*To do*: For every line in the data below that contains "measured", copy the line.

********

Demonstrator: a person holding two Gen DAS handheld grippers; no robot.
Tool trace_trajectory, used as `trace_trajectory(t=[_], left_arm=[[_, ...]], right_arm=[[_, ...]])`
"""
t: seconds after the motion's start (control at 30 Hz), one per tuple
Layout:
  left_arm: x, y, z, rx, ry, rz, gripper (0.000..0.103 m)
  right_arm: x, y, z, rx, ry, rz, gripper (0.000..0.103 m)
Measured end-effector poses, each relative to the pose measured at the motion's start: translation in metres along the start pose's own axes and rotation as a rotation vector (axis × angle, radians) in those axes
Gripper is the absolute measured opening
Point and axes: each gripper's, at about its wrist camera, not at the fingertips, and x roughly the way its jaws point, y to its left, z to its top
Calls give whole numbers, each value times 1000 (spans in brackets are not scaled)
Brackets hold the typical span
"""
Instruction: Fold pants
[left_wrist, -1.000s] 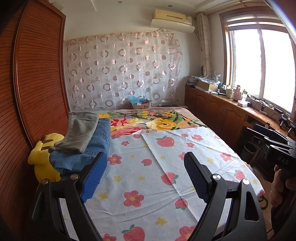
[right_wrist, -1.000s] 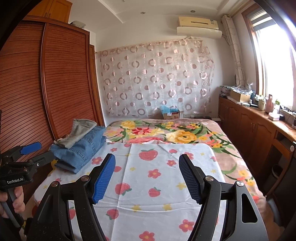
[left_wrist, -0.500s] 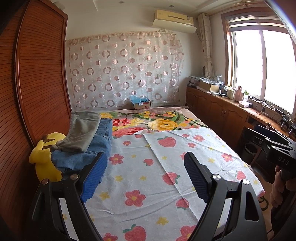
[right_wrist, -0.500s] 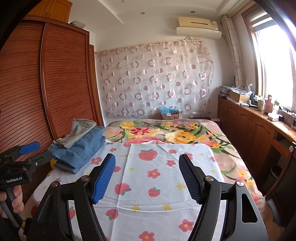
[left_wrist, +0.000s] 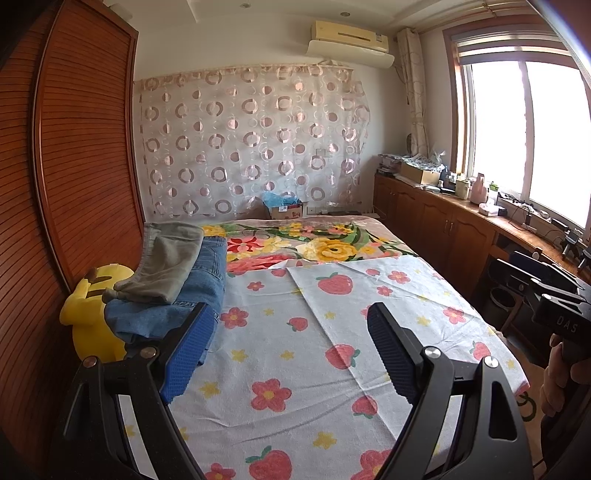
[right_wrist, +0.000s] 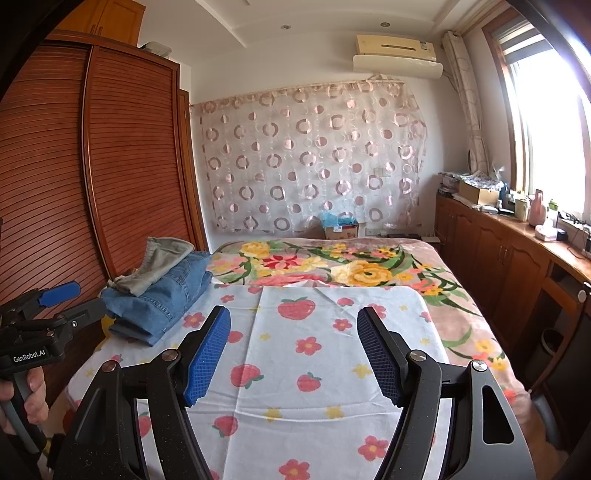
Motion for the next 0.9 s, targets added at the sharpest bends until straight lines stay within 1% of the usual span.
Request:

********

*The completed task*:
Measured end-effector poses, each relative to the pose measured at the motion's start: translation in metres along the start pose's own axes and rotation as a rotation vector (axis × angle, radians) in those axes
Gripper is the absolute measured opening

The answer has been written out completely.